# INSTRUCTIONS TO FOLLOW:
How many lines in the records below contain "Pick"? Reply with the number alone.

# INPUT DATA:

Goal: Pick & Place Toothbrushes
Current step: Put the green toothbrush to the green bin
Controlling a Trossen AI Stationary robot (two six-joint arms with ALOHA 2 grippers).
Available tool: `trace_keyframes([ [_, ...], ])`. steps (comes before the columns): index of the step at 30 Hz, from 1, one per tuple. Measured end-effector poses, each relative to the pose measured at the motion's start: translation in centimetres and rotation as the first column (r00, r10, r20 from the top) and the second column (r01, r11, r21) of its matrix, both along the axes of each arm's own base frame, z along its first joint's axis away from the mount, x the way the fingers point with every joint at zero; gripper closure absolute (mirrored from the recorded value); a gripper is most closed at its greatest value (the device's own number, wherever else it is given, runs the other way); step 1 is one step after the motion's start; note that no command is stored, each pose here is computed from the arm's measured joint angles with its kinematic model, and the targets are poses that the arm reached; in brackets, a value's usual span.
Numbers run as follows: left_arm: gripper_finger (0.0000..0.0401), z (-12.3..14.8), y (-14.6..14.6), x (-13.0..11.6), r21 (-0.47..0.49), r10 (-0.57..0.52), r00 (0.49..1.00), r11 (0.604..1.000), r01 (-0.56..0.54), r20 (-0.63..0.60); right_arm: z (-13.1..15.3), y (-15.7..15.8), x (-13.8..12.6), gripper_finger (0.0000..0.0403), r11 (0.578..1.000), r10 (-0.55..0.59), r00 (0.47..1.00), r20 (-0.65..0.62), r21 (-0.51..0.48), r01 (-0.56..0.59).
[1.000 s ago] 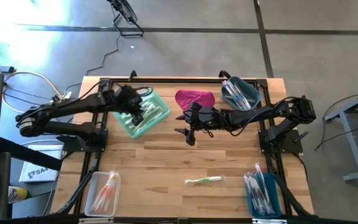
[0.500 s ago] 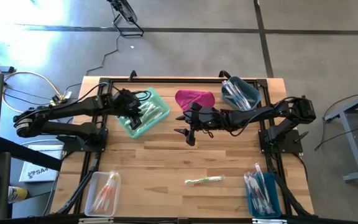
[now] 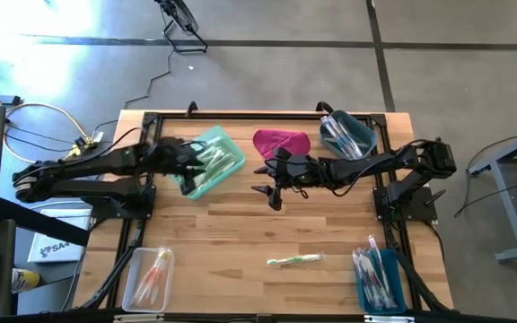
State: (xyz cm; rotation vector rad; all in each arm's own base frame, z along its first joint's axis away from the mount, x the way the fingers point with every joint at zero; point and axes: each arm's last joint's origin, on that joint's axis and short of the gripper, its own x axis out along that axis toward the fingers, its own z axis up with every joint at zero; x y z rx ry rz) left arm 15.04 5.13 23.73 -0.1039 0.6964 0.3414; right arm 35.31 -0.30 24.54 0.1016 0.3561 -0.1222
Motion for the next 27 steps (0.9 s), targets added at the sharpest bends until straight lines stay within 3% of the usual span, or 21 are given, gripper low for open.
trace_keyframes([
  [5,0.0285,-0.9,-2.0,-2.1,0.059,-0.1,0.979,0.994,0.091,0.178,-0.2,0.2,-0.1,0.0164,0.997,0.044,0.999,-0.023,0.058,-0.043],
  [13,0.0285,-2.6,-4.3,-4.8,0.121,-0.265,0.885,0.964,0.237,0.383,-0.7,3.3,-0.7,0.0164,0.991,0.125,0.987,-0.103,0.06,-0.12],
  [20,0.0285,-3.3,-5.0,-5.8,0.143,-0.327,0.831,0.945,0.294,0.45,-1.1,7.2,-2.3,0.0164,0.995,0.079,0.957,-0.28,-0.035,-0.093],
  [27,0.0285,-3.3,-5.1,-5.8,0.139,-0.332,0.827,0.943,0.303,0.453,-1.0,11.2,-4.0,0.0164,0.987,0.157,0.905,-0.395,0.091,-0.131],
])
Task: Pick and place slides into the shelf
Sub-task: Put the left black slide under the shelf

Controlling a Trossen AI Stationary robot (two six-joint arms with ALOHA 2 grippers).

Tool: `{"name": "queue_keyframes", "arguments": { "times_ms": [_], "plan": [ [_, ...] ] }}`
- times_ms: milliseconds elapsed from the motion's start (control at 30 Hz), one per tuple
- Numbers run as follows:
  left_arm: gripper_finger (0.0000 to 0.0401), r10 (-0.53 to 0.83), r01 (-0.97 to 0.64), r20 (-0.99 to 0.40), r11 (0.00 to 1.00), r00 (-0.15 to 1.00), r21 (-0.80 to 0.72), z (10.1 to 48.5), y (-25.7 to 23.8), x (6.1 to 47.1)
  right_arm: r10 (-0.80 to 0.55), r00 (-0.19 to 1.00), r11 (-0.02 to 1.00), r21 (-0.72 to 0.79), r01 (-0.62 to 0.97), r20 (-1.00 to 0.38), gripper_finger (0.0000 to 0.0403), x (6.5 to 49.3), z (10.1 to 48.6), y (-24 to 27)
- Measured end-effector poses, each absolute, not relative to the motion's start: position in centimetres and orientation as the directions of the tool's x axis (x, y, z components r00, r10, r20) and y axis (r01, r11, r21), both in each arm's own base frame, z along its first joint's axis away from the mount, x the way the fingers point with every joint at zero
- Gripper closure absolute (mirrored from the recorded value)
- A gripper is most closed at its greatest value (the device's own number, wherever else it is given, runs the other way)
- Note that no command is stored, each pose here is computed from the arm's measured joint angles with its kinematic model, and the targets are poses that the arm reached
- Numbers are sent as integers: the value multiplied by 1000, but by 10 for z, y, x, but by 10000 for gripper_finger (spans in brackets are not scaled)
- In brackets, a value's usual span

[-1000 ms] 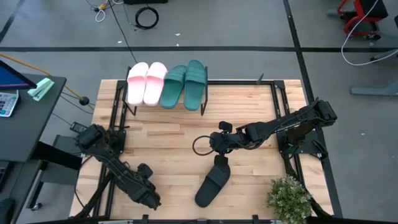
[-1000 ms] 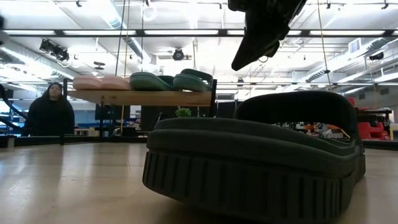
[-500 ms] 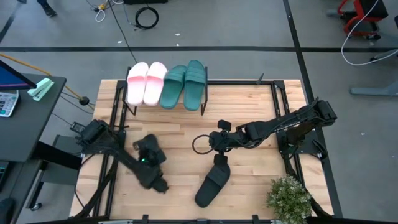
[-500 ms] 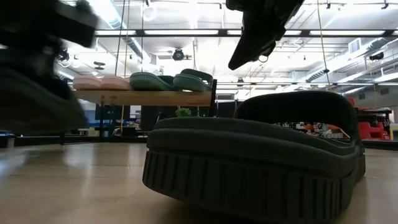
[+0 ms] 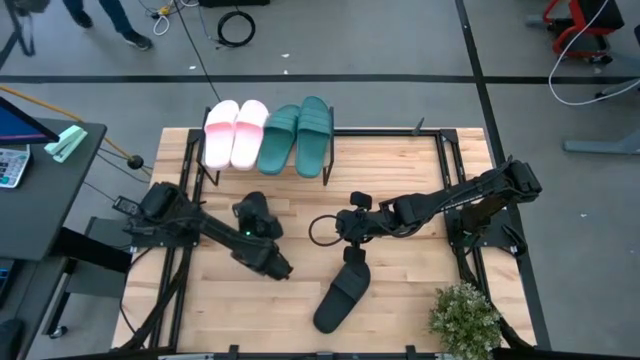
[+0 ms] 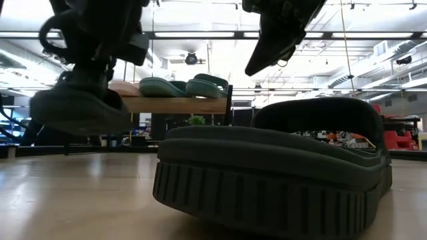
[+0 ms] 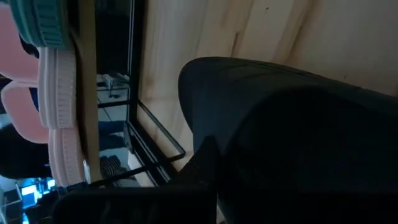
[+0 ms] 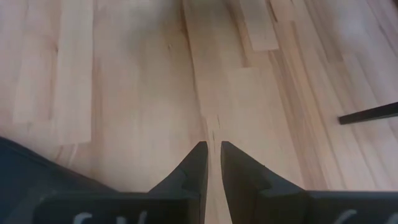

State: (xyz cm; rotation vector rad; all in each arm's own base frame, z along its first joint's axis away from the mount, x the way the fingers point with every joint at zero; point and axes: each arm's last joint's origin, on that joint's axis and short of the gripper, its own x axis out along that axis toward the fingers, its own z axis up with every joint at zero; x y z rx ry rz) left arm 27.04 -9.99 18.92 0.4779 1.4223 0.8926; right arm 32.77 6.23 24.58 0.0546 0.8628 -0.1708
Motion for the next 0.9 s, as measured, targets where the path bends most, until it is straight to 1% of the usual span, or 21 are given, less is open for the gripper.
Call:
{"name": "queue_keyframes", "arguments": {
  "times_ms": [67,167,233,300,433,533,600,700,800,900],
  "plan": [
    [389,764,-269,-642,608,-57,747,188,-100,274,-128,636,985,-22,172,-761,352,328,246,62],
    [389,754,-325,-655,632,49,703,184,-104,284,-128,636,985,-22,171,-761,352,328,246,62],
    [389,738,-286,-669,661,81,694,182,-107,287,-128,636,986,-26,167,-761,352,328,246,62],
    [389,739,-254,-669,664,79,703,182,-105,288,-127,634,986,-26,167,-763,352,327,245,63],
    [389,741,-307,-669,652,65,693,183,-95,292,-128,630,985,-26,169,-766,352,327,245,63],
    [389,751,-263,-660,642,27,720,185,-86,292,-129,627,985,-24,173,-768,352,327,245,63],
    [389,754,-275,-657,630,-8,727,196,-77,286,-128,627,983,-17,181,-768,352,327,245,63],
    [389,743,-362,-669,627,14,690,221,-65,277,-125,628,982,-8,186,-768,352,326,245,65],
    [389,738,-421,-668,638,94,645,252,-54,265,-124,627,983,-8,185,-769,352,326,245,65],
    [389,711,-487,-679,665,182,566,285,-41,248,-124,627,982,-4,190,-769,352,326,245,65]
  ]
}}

# RESULT FOR THIS TASK:
2